Sub-agents & the swarm
How the lead agent delegates to specialized sub-agents that share its sandbox — and why that keeps it fast.
A thread's lead agent doesn't do everything itself. For anything heavy, it spawns sub-agents — focused specialists that do one job and report back. That delegation is what makes the "swarm" inside a single thread.
The specialists
| Sub-agent | Job |
|---|---|
| Explorer | Maps the codebase and answers "where does X live?" so the lead doesn't spend its own context reading files. |
| UI driver | Opens the app in a real browser, drives a flow like a person, and records a video of it working. |
| Reviewer | Audits a diff for security and correctness before you integrate. |
| Worker | General implementation handed a scoped task. |
| Knowledge | Reads the code and writes durable entries into the knowledge base. |
Two ways to delegate
- Blocking — the lead spawns a sub-agent, waits for it, and splices the result back into its own conversation. Used when it needs the answer to continue.
- Detached — the lead launches an agent and moves on. A detached agent can open a pull request that auto-merges on green CI, for work that doesn't need a human in the loop.
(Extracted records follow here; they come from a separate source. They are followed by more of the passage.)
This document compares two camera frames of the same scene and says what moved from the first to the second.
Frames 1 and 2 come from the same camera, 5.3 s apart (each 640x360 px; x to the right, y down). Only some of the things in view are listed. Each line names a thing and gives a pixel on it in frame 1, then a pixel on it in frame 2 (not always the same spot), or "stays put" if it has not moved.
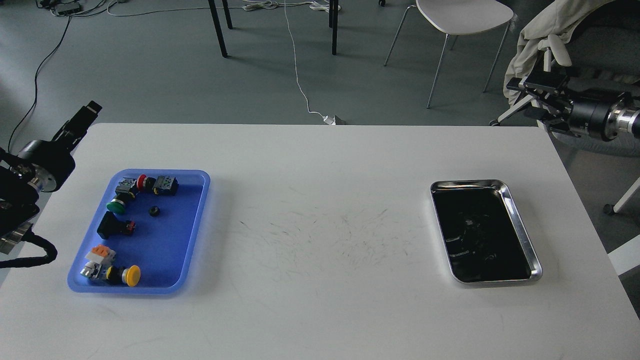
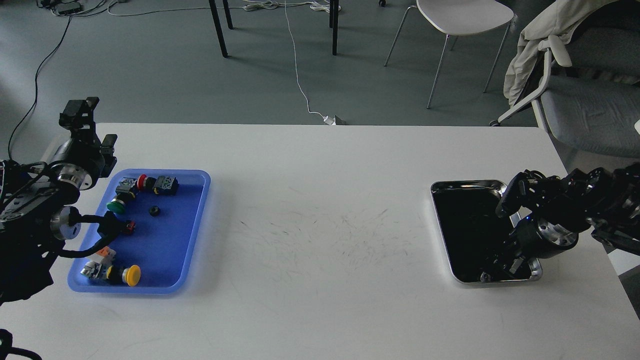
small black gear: [154, 211] stays put
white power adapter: [331, 121] stays put
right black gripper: [588, 115] to [540, 234]
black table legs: [333, 23] stays put
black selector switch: [110, 226] stays put
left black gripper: [52, 158] to [79, 159]
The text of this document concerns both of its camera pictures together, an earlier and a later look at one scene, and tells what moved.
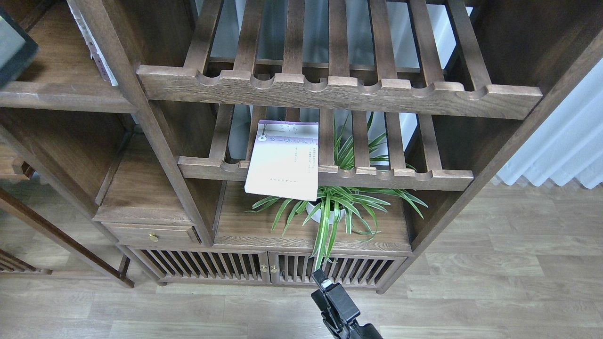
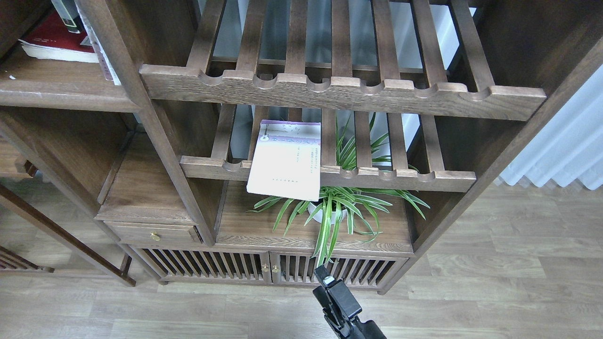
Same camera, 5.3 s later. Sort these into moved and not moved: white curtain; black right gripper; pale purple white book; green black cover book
Moved: green black cover book
Not moved: white curtain; pale purple white book; black right gripper
They share the thread's sandbox
This is the key difference from threads. Separate threads get separate sandboxes (that's the isolation boundary). Sub-agents inside one thread share the lead's sandbox, so they see the same live working tree — the uncommitted edits, the running dev server, the logged-in browser session. There's no merge step between them.
Why delegation matters
A sub-agent runs with a fresh, focused context — just its task and a short brief about the current state — not the lead's entire conversation. So a deep investigation or a long UI walkthrough costs the lead a short summary, not thousands of tokens of transcript. Pushing heavy work into sub-agents is the main thing that keeps a long-running thread from filling its context window.
Because they share one working tree, fan-out has rules: read-only explorers and reviewers run safely in parallel, but the UI driver runs solo (it controls the one desktop), and you don't run two writers at once.